36 Finalists Blog 2024: Shannon Gibney

Shannon Gibney, author of The Girl I Am, Was, and Never Will Be

Young Adult Literature Category, sponsored by Minnesota Humanities Center

Each week leading up to the 36th annual Minnesota Book Awards, we are featuring exclusive interviews with our finalists. You can also watch the authors in conversation with their fellow category finalists here.

What is one detail you wanted to include in this book, but couldn’t find a place for?   

The original book title was “botched,” because so many of us adoptees feel that that is how we go through the world in so many ways. But it ended up not really working for the final draft. But I’m still attached to it, and would like to write something shorter some day on the botched identities of adoptees. 

Tell us about someone who proved instrumental to the creation of this book.   
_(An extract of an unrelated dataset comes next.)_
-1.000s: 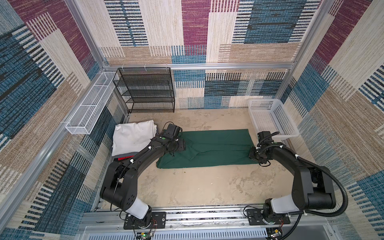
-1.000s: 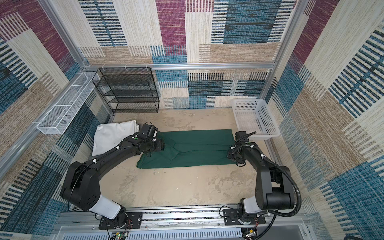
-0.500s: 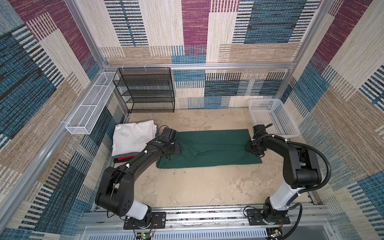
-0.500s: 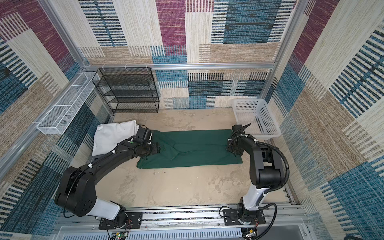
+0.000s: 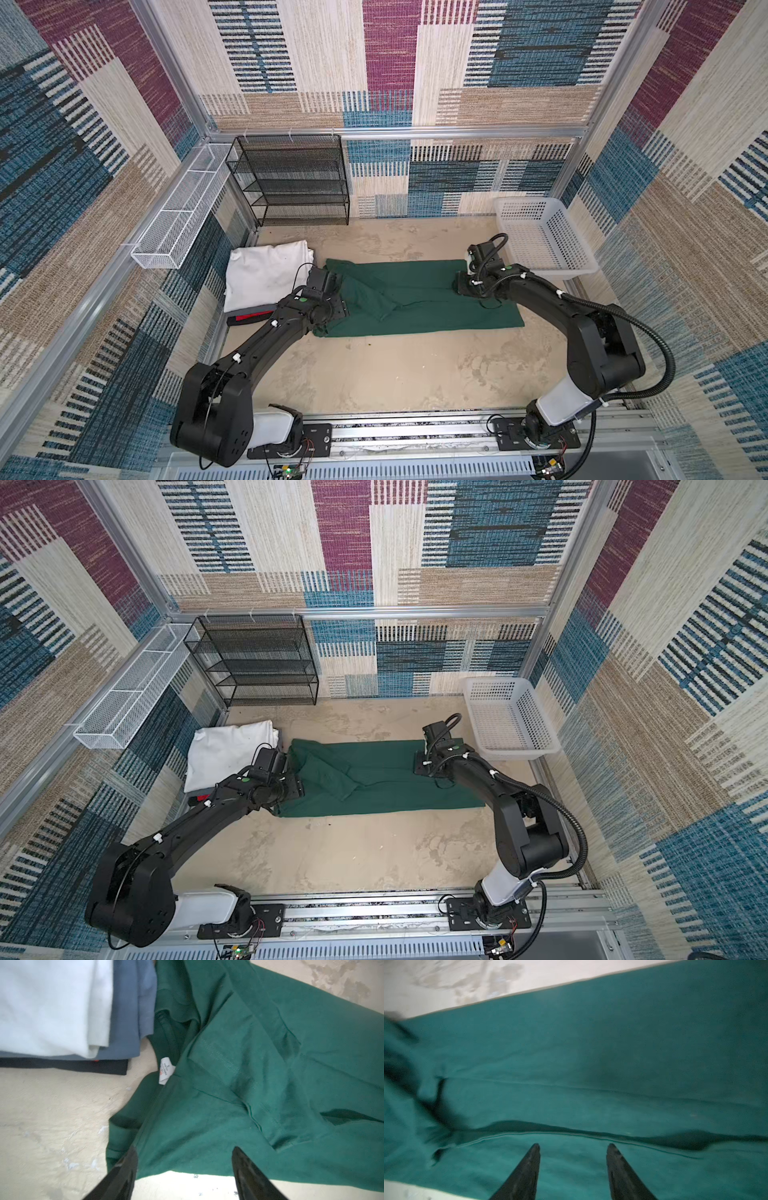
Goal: Fold and stack the t-shirts
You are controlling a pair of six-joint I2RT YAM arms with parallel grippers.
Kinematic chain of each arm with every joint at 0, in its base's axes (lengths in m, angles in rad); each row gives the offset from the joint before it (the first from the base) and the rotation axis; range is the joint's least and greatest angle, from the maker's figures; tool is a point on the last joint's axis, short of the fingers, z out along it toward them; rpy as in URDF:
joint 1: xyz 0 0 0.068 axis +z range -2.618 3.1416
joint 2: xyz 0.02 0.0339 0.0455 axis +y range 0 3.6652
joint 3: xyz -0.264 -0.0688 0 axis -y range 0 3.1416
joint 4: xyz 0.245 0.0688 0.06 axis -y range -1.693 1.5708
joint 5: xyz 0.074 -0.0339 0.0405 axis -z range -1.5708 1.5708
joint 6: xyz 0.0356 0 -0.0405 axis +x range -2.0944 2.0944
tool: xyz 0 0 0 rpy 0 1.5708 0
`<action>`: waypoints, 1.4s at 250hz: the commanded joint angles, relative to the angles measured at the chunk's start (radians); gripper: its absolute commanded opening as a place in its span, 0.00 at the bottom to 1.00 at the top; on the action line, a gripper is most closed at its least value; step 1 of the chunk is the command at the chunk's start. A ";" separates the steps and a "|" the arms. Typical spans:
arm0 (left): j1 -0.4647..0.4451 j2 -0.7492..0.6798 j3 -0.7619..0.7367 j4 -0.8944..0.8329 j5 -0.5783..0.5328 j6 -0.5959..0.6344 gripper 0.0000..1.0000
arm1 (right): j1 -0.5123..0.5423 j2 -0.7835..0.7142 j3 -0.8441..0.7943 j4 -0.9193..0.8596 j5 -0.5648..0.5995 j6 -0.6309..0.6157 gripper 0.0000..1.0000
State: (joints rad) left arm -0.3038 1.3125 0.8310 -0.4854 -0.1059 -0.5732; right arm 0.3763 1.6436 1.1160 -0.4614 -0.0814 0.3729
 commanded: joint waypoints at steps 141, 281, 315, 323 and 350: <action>0.098 0.031 -0.184 0.114 0.060 -0.048 0.42 | 0.403 0.371 0.280 0.024 -0.166 0.009 0.48; 0.117 0.019 -0.181 0.076 0.019 -0.003 0.00 | 0.401 0.423 0.402 -0.011 -0.114 0.011 0.16; 0.117 0.021 -0.186 0.067 0.006 0.006 0.00 | 0.396 0.431 0.444 -0.045 -0.086 0.011 0.09; 0.117 0.021 -0.186 0.065 0.004 0.009 0.00 | 0.392 0.437 0.456 -0.054 -0.088 0.014 0.08; 0.117 0.020 -0.190 0.066 -0.003 0.017 0.00 | 0.371 0.444 0.464 -0.054 -0.117 0.045 0.08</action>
State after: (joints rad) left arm -0.1898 1.3373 0.6495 -0.3969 -0.0803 -0.5903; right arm 0.7654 2.0773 1.5681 -0.5076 -0.1970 0.3817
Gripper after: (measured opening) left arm 0.075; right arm 0.075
My amazing editor, Andrew Karre. I can’t praise him enough, because he has been so consistently supportive and engaged during the process of creating this book, and beforehand (this was our third book together). He got the big “It” of this book right away, when I was first explaining the concept to him, got really excited about it, and of course had tons of ideas of how to strengthen it (like adding micro-essays on the absurdities of the adoptee experience – a feature that many readers have really responded to). This is definitely the weirdest book I have ever written, so it would not have come into being without a champion in publishing who could see it before it was fully created. 

Tell us about a favorite read from the past year. Why did you find it enjoyable, insightful, or memorable?  Read Forever is Now, a stellar YA novel-in-verse by Mariama Lockington. It’s about a feisty young Black girl in Oakland who has generalized anxiety disorder and agoraphobia – all exacerbated by a police attack on young Black woman she witnessed – and her journey toward wellness and finding her voice. Really enjoyed it! 

Please tell us something about yourself that is not widely known.

I played rugby for a minute in college. I was a wing, and (shocker!) got injured. After a concussion, I realized that if I kept on with rugby I would probably not be able to play it or any other sport before long, so I quit. 

Share your thoughts about the role and value of libraries.   

I feel strongly and will shout from the rooftops that there is nothing more important than libraries in a democratically functioning society. Libraries are one of the few spaces in our communities that offer open access to resources, information, people, and stories, and we need them more than ever now. 

Shannon Gibney is an author and university professor. Her novel See No Color, drawn from her life as a transracial adoptee, was hailed by Kirkus as “an exceptionally accomplished debut” and by Publishers Weekly as “an unflinching look at the complexities of racial identity.” Her sophomore novel, Dream Country, received five starred reviews and earned her a second Minnesota Book Award.